Search code examples
c++boost-spirit-qi

Skipping blank lines when reading line delimited list of strings


I'm trying to parse a simple text file using boost::spirit. The text file is a line delimited list of strings. I can get it to mostly work, except for when it comes to blank lines, which I would like to skip.

I've tried several approaches, but I either stop parsing at the blank line, or I get the blank line included in my results.

Is there a way to tell my grammar to skip blank lines?

code

std::ifstream ifs("one.txt");
ifs >> std::noskipws;

std::vector< std::string > people;

if (parse(
     istream_iterator(ifs),
     istream_iterator(),
     *(as_string[+print >> (eol | eoi)]),
     people))
{
  std::cout << "Size = " << people.size() << std::endl;

  for (auto person : people)
  {
     std::cout << person << std::endl;
  }
}

one.txt

Sally
Joe
Frank
Mary Ann

Bob

What I Get

Sally
Joe
Frank
Mary Ann

What I Want to Get

Sally
Joe
Frank
Mary Ann
Bob

Bonus: Can I strip leading or trailing spaces from the lines in the grammar at the same time? I need to keep the space in Mary Ann of course.


Solution

  • if (qi::phrase_parse(
                first, last,
                -qi::as_string[qi::lexeme[+(qi::char_ - qi::eol)]] % qi::eol,
                qi::blank,
                people))
    

    I'll refer to Boost spirit skipper issues for more background.
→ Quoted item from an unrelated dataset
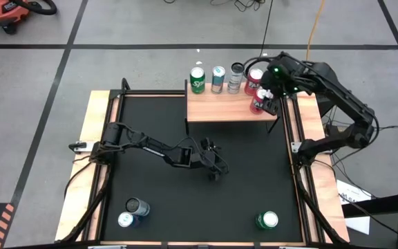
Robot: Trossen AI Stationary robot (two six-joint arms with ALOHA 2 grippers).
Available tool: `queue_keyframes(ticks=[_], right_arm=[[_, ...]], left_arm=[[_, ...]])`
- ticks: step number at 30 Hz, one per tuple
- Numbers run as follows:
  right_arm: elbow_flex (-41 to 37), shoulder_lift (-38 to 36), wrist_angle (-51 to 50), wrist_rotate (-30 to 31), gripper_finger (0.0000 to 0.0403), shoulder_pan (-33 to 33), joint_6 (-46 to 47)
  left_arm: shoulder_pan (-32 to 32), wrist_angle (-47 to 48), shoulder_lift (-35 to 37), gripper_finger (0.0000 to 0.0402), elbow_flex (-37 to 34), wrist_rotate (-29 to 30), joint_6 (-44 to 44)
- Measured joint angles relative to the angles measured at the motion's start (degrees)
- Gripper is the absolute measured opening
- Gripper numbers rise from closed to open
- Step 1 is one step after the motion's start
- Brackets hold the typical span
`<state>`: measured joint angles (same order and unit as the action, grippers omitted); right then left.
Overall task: Place canned beverage on shelf
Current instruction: Put the red soda can on the shelf aligned with the other orange soda can
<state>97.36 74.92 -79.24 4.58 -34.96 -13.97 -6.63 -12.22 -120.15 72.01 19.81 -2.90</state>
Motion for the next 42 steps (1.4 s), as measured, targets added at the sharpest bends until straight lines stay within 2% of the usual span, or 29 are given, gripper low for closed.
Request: queue_keyframes(ticks=[6, 11, 16, 20, 23, 42], right_arm=[[0.0, -0.63, 1.42, 1.67, 0.0243, 0.0, 4.02], [0.0, 0.21, 1.94, 5.93, 0.015, 0.02, 8.6], [-0.01, 0.21, 2.65, 5.06, 0.0057, 0.0, 10.46], [-0.02, 0.23, 2.51, 3.55, 0.0014, 0.04, 10.46], [-0.02, 0.43, 2.42, 2.75, 0.0003, 0.0, 10.52], [-0.02, 3.9, -0.06, 2.65, 0.0, 0.0, 11.43]], left_arm=[[0.0, -0.95, -0.01, 0.0396, 0.0, 0.0, -1.16], [-0.02, -0.7, -0.01, 0.0396, 0.0, 0.0, -1.18], [0.0, -0.57, -0.01, 0.0396, 0.0, 0.0, -1.18], [0.0, -0.24, -0.01, 0.0396, 0.0, -0.01, -1.19], [-0.01, -0.19, -0.01, 0.0396, 0.0, -0.01, -1.2], [-0.02, 0.14, -0.01, 0.0396, 0.0, 0.0, -1.27]])
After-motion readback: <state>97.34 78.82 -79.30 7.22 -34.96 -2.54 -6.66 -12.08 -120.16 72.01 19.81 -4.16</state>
Quick notes:

    if (qi::phrase_parse(
    //      ^ ----- use a skipper to parse phrases whith a skipper (`qi::blank` here)
                first, last,
                -qi::as_string[qi::lexeme[+(qi::char_ - qi::eol)]] % qi::eol,
    //          |                  |      |                          ^---- 1.
    //          +---- 2.           |      +---- 4.
    //       5. ----v       3. ----+      
                qi::blank,
                people))
    
    1. match list of items separated by newlines
    2. '-' makes the item optional (ignoring blank lines)
    3. lexeme includes whitespace inside the subexpression (but it does still pre-skip, so lines with only whitespace count as empty lines; use no_skip if you don't want preskip to happen)
    4. + requires at least 1 match, so empty names are not considered a name
    5. the blank skipper skips whitespaces, but not newlines; this is because newlines are significant to your grammar. Also note that the lexeme still keeps the internal whitespace

    See it Live On Coliru

    UPDATE In response to the comment, the added complexity was due to skipping whitespace. If you are happy trimming whitespace after the fact, by all means, use

    if (parse(first, last, - as_string[+(char_ - eol)] % eol, people))
    

    See it Live On Coliru as well